# proofs by induction

• Sep 24th 2007, 02:14 PM
mistykz
proofs by induction
i know this is a kind of big list, but i'm completely lost as to how to do these sort of things and i can't seem to make sense of the book (i've spent about 2 hours trying to figure it out)
any help walking me through these would be greatly appreciated

Prove the following by induction:

A) For all integers n >= 0, the number 5^(2n) - 3n is a multiple of 11

B) Any integer n >= 1, 2^(4n-1) ends with an 8

C) The sum of the cubes of three consecutive positive integers is always a multiple of 9

D) If x >= 2 is a real number and n >= 1 is an integer, then x^n >= nx

E) If n >= 3 is an integer, then 5^n > 4^n + 3^n + 2^n
• Sep 24th 2007, 04:43 PM
ThePerfectHacker
Quote:

Originally Posted by mistykz
i
B) Any integer n >= 1, 2^(4n-1) ends with an 8

Hint: Show that \$\displaystyle 2^{4n-1} - 8\$ is always divisible by \$\displaystyle 10\$.
• Sep 24th 2007, 05:08 PM
WWTL@WHL
A) Doesn't work. e.g. n=4?

D) \$\displaystyle x^n \ge nx\$

When x=2 and n=1, \$\displaystyle 2 \ge 2\$ Therefore true for n=1.
Assume it's true for n=k.

\$\displaystyle x^k \ge kx \$

now for induction, we want to prove that \$\displaystyle x^{k+1} \ge k(x+1) \$
so here is a standard 'trick' often required for similar questions..

For n=k

\$\displaystyle x^k \ge kx\$

Times both sides of the inequality by x...

\$\displaystyle x^{k+1} \ge kx^2\$

But \$\displaystyle kx^2 \ge kx \$ for x > 0

Add x to both sides.....

\$\displaystyle kx^2 + x \ge kx + x \$

\$\displaystyle x(kx+1) \ge (k+1)x \$

Since \$\displaystyle x^{k+1} \ge kx^2 \ge (k+1)x \$

It is implied, therefore, that \$\displaystyle x^{k+1} \ge (k+1)x \$ as required.

Hence if n=k is true, then n=k+1 is true.
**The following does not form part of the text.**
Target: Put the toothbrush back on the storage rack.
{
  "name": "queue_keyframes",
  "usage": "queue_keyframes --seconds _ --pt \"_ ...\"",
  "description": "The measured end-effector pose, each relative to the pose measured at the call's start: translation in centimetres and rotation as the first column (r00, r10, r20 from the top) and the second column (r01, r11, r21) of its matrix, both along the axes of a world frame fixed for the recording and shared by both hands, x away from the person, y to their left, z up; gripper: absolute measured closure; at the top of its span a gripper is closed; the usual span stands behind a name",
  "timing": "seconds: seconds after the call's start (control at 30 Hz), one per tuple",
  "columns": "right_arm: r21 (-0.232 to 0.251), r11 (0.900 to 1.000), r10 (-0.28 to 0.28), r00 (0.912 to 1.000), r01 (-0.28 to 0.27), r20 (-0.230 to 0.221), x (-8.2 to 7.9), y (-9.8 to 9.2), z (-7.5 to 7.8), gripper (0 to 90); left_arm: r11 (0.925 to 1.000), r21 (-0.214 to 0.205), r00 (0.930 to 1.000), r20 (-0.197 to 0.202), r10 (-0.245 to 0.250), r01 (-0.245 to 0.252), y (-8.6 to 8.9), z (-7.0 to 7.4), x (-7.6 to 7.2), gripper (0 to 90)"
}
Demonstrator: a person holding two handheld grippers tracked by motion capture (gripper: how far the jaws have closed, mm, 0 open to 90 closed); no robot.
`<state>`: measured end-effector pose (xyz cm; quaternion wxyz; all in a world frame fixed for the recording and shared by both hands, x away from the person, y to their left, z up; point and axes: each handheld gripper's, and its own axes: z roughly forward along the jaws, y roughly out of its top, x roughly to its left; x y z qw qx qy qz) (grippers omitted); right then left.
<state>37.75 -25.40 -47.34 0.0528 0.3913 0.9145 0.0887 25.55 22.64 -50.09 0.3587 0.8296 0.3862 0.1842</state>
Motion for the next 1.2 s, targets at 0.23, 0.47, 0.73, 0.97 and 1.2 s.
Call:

But since n=1 is true, it implies n=2 is true, which implies n=3 is true...etc. Hence proved by induction.
• Sep 24th 2007, 06:26 PM
mistykz
awesome, thanks! anyone else got any others?
• Sep 24th 2007, 06:29 PM
WWTL@WHL
Quote:

Originally Posted by mistykz
awesome, thanks! anyone else got any others?

Can you show your working for any others you've attempted? :)
• Sep 24th 2007, 06:35 PM
mistykz
well, that's the thing. im stuck as to where to start on any of these. he BRIEFLY flew over the stuff, then tossed this homework in our laps. i just sort of need a little coaxing in the right direction
• Sep 25th 2007, 02:50 AM
WWTL@WHL
Well, this is not what you'd call 'elegant', but it's a proof of sorts...
Just use the same 'trick' I did for question D.

E) It's easy to prove that the equation is true for n > 2. So I won't waste time or patronise you by proving that. So assume it is true for n=k. Just deal exclusively with the \$\displaystyle 5^n>4^n\$

\$\displaystyle 5^k>4^k\$

multiply each side by 5

\$\displaystyle 5^{k+1}>20^k\$

But for k > 2

\$\displaystyle 20^k > 4^k\$

But \$\displaystyle 20^k > 16^k \$

\$\displaystyle 20^k > 4^{k+1} \$ (Since \$\displaystyle 4^{k+1} = 4(4^k) = 16^k \$ )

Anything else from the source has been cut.